- Task statement -
Word for word, restate the entries below, but exclude the images.

(Data extracts Opens)

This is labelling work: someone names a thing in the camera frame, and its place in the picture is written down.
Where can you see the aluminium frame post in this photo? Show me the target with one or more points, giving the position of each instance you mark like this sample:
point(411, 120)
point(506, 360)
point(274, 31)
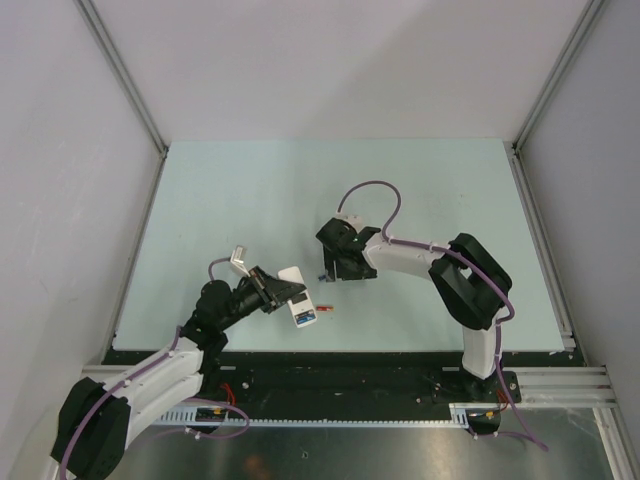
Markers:
point(108, 48)
point(577, 39)

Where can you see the left aluminium frame post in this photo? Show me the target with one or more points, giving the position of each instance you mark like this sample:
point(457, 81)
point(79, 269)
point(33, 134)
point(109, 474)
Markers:
point(108, 48)

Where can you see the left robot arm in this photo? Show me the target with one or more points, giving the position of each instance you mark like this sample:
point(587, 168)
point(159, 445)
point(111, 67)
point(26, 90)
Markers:
point(99, 420)

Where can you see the grey slotted cable duct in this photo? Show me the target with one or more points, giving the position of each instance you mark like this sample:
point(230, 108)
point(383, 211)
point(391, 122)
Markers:
point(444, 416)

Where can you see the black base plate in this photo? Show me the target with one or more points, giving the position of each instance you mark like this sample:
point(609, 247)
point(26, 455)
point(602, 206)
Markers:
point(349, 385)

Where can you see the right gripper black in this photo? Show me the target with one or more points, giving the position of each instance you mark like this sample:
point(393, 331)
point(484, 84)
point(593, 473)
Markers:
point(360, 274)

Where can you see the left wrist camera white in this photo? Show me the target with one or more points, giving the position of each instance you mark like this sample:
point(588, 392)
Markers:
point(237, 261)

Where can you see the right aluminium frame post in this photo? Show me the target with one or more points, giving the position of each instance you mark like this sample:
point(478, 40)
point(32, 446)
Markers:
point(577, 39)

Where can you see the white remote control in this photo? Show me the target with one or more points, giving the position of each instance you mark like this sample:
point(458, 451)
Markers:
point(302, 303)

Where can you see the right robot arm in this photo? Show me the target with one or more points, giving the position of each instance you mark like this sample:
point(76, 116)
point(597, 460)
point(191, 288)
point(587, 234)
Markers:
point(472, 285)

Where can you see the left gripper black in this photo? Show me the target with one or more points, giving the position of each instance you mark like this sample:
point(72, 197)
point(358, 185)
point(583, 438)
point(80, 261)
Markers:
point(271, 292)

(Data extracts Closes)

- Solved exercise -
This is labelling work: someone names a thing in the camera frame, and its place in the picture is written down.
Where can you see the aluminium frame post in this photo? Show me the target with one or more points, giving the position of each instance you mark like this sample:
point(411, 120)
point(506, 360)
point(274, 31)
Markers:
point(108, 48)
point(577, 39)

Where can you see the left aluminium frame post in this photo? Show me the target with one or more points, giving the position of each instance you mark like this sample:
point(457, 81)
point(79, 269)
point(33, 134)
point(109, 474)
Markers:
point(108, 48)

Where can you see the left robot arm in this photo? Show me the target with one or more points, giving the position of each instance you mark like this sample:
point(587, 168)
point(159, 445)
point(111, 67)
point(26, 90)
Markers:
point(99, 420)

Where can you see the grey slotted cable duct in this photo? Show me the target with one or more points, giving the position of each instance you mark like this sample:
point(230, 108)
point(383, 211)
point(391, 122)
Markers:
point(444, 416)

Where can you see the black base plate in this photo? Show me the target with one or more points, giving the position of each instance you mark like this sample:
point(609, 247)
point(26, 455)
point(602, 206)
Markers:
point(349, 385)

Where can you see the right gripper black in this photo? Show me the target with one or more points, giving the position of each instance you mark like this sample:
point(393, 331)
point(484, 84)
point(593, 473)
Markers:
point(360, 274)

Where can you see the left wrist camera white in this photo? Show me the target with one or more points, giving the position of each instance you mark like this sample:
point(588, 392)
Markers:
point(237, 261)

Where can you see the right aluminium frame post in this photo? Show me the target with one or more points, giving the position of each instance you mark like this sample:
point(478, 40)
point(32, 446)
Markers:
point(577, 39)

Where can you see the white remote control in this photo? Show me the target with one or more points, giving the position of each instance you mark like this sample:
point(458, 451)
Markers:
point(302, 303)

Where can you see the right robot arm in this photo? Show me the target with one or more points, giving the position of each instance you mark like this sample:
point(76, 116)
point(597, 460)
point(191, 288)
point(587, 234)
Markers:
point(472, 285)

Where can you see the left gripper black in this photo? Show me the target with one or more points, giving the position of each instance you mark like this sample:
point(72, 197)
point(358, 185)
point(583, 438)
point(80, 261)
Markers:
point(271, 292)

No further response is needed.